Mais qu'en est-il de ce que nous n'avons pas encore vécu? Pouvons-nous affirmer que dans l'avenir, tout est prévisible. Les déterministes le pensent. Mais dans l'avenir, rien n'est déterminé puisque notre volonté d'agir sur les choses peut orienter les événements de façon différente selon nos décisions futures. Et cette volonté sera influencée par des facteurs aléatoires : peut-on prévoir notre humeur, la température qu'il fera et les événements qui se présenteront dans un mois? Si je suis frappé par une automobile demain, ma vie entière peut être transformée.

 

Je pense alors que mon ami Tejumo a raison s'il parle du passé mais s'il parle de l'avenir, je pense au contraire que c'est le hasard qui prévaut. À mon sens, la certitude (le déterminisme) appartient au passé et la foi (le hasard) appartient au futur. La foi relève d'un désir que nous avons à déterminer notre avenir selon nos pulsions actuelles. L'incertitude fait peur, alors nous alignons nos pensées sur des croyances en un avenir rassurant. Nous vivons à la frontière des deux, dans le présent, influencés par les certitudes de nos connaissances acquises dans le passé et la foi que nous avons en un avenir qui se déroulera selon notre volonté actuelle. Mais puisque notre volonté actuelle est soumise au passé (ce que nous savons) et à l'avenir (ce que nous croyons) il y a toujours une part de certitude et une part de foi dans notre existence. Favoriser l'un au détriment de l'autre, c'est vouloir s'aveugler de son passé ou de son avenir.

 

* * *

 

Voici un exemple dans le domaine de la politique :

 

Pierre Trudeau vient de mourir et certains prétendent qu'il a assuré la survie de la langue française au Québec en promulguant la loi sur les langues officielles au Canada. Cette loi fait du français une langue officielle au même titre que l'anglais dans tout le pays.

 

Est-ce vrai? Nous voudrions bien le croire mais comment pourrions-nous le savoir hors de tout doute?

 

Si c'est vrai, nous ne voudrions pas le savoir puisque nous tenons à la survie du français au Québec. Et si ce n'est pas le cas, la souveraineté du Québec n'est peut-être pas une mauvaise affaire. Seule l'expérience vérifie et pour vérifier, il faut risquer l'expérience. Mais si nous ne sommes pas trop mal avec ce que nous avons cela vaut-il la peine de risquer?

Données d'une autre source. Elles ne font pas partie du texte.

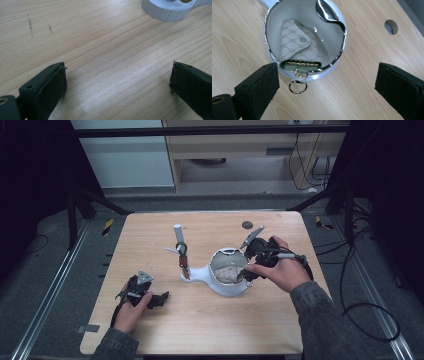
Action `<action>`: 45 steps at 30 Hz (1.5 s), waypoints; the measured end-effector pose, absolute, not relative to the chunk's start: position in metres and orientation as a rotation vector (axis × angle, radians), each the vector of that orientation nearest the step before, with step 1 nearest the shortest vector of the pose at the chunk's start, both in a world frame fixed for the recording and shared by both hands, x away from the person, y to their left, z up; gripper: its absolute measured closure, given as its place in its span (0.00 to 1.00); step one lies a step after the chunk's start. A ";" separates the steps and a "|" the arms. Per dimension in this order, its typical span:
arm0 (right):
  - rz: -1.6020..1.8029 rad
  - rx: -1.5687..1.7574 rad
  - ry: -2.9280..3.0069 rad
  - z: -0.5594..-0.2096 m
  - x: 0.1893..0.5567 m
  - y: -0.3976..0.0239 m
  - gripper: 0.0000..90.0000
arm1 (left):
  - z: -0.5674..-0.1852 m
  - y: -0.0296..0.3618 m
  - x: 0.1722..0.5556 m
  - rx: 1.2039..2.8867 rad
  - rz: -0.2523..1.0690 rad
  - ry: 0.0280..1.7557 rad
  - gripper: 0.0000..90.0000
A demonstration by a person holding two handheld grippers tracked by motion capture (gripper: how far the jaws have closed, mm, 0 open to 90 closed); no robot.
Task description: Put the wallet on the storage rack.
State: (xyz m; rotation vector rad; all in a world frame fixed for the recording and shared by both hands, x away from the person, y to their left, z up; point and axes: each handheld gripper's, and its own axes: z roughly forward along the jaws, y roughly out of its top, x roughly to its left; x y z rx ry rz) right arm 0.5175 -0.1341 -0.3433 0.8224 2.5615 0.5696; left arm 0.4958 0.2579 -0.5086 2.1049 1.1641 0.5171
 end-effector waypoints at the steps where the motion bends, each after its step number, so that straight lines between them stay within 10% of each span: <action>1: 0.573 0.824 2.556 -0.344 0.517 -0.136 0.06 | -0.508 0.258 0.496 2.108 0.516 1.162 0.01; 45: 0.899 1.224 2.258 -0.419 0.490 -0.228 0.06 | -0.509 0.258 0.496 2.111 0.516 1.161 0.00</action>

Alors, mieux vaut croire que Trudeau avait raison sur ce point. Mais croire n'est pas savoir. Non mais si le risque est trop grand, peut-être vaut-il mieux croire que savoir.

 

* * *

 

Voilà bien le mot lâché : risque. Quand on sait, il n'y a aucun risque ; quand on croit, il y a toujours de l'incertitude. Le savoir appartient au passé et la foi appartient à l'avenir. Le hasard existe mais nous avons aussi des certitudes. L'un et l'autre me font agir dans le présent. Mon ami Tejumo, il faut avoir confiance.